04 Jul What Makes a Good Chemistry Students-In Singapore
What Makes a Good Chemistry Students-In Singapore
Chemistry – Studying ‘Matter’:
In simple terms – Chemistry studies ‘matter’ – to find out what it consists of, the properties it bears, the changes that it undergoes, and the natural laws that explain those changes. Chemistry provides a foundation for understanding both basic and applied scientific disciplines at a fundamental level.

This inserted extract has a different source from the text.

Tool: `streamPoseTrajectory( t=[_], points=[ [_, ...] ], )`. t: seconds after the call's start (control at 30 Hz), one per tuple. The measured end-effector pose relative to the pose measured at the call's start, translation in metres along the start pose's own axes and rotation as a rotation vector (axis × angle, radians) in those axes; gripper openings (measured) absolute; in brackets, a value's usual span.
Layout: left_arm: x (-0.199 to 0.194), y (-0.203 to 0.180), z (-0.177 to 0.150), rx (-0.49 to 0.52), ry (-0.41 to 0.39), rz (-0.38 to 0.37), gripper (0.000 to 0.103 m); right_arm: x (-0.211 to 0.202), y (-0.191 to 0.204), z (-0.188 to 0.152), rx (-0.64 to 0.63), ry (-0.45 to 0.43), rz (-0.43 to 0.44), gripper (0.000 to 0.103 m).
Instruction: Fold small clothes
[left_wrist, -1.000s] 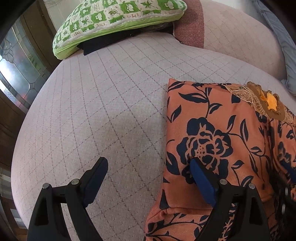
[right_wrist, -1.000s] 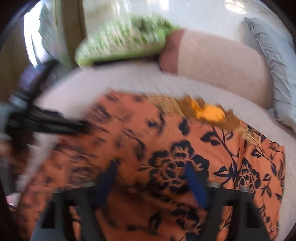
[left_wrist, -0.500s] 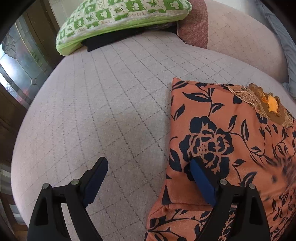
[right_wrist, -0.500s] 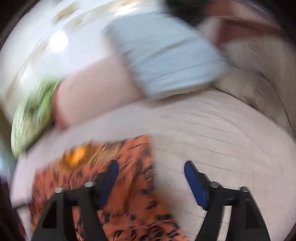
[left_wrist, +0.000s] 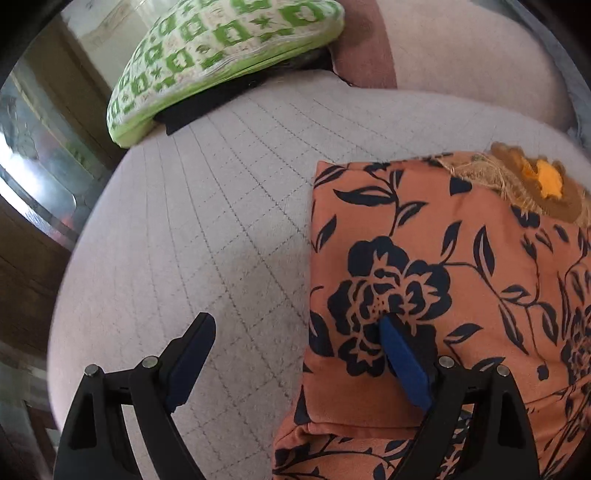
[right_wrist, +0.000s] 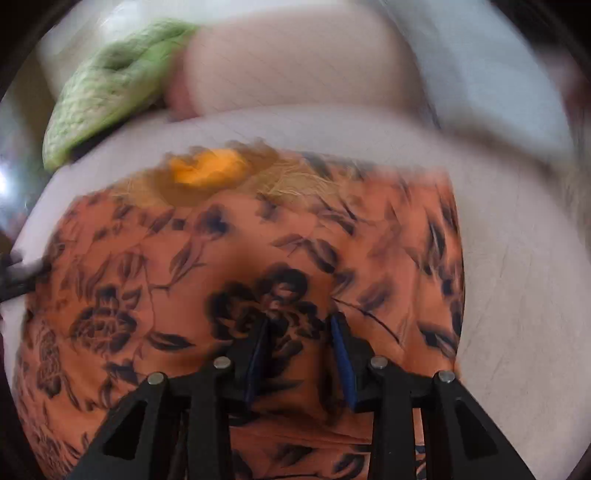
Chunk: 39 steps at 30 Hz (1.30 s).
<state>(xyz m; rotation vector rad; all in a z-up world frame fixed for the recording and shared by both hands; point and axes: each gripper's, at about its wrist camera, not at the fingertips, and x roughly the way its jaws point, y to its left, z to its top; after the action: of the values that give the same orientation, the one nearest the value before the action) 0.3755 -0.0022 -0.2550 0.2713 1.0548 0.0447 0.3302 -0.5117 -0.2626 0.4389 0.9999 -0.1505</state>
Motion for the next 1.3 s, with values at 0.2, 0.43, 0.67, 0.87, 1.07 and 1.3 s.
streamPoseTrajectory(
  t=[0.2, 0.43, 0.67, 0.87, 1.07, 1.3],
  points=[
    [0.000, 0.011, 0.005, -0.067, 0.002, -0.001, 0.091, -0.029, -0.021, 0.020, 0.052, -0.155, -0.049, 0.037],
    [-0.006, -0.008, 0.003, 0.029, -0.031, 0.026, 0.091, 0.011, -0.012, 0.020, -0.035, -0.059, -0.145, 0.016],
    [-0.005, 0.002, 0.005, -0.007, -0.025, 0.037, 0.091, -0.018, 0.019, 0.018, -0.121, -0.079, 0.005, 0.016],
    [-0.001, -0.001, 0.002, 0.032, -0.030, 0.050, 0.091, -0.004, 0.030, -0.010, -0.355, 0.122, 0.005, 0.017],
    [-0.006, -0.001, 0.003, 0.022, -0.046, 0.074, 0.091, -0.035, 0.008, 0.001, -0.226, 0.001, -0.007, 0.017],
    [-0.007, -0.014, 0.001, 0.064, -0.058, 0.065, 0.091, 0.013, -0.011, 0.019, -0.119, -0.042, -0.069, 0.017]
  ],
)
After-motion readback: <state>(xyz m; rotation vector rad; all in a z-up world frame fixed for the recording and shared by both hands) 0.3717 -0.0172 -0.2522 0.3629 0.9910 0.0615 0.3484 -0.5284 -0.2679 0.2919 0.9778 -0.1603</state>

The solid foundation in chemistry is needed virtually in every other branch of scientific approaches – the features of plant chemistry (botany), the formation of igneous rocks (geology), the creation of atmospheric ozone and degradation of environmental pollutants (ecology), finding out characteristics of soil found on the moon (astrophysics), the chemical composition of medications (pharmacology), etc. all are dependent in one way or another on basic chemistry.
That’s why the importance of proper chemistry education cannot be overstated. So, it is a must that every country’s educational formation should put adequate emphasis on the appropriate knowledge of chemistry for its students.
Chemistry Education in Singapore – The Structure:
In Singapore, the Ministry of Education has been taken a ‘spiral’ approach to formulating a chemistry curriculum in different levels in the education sector. Learning chemistry begins at the primary levels where it is a part of the Integrated Science Curriculum, and it starts as early as in Primary level 3. But the term ‘chemistry’ is not used until much later.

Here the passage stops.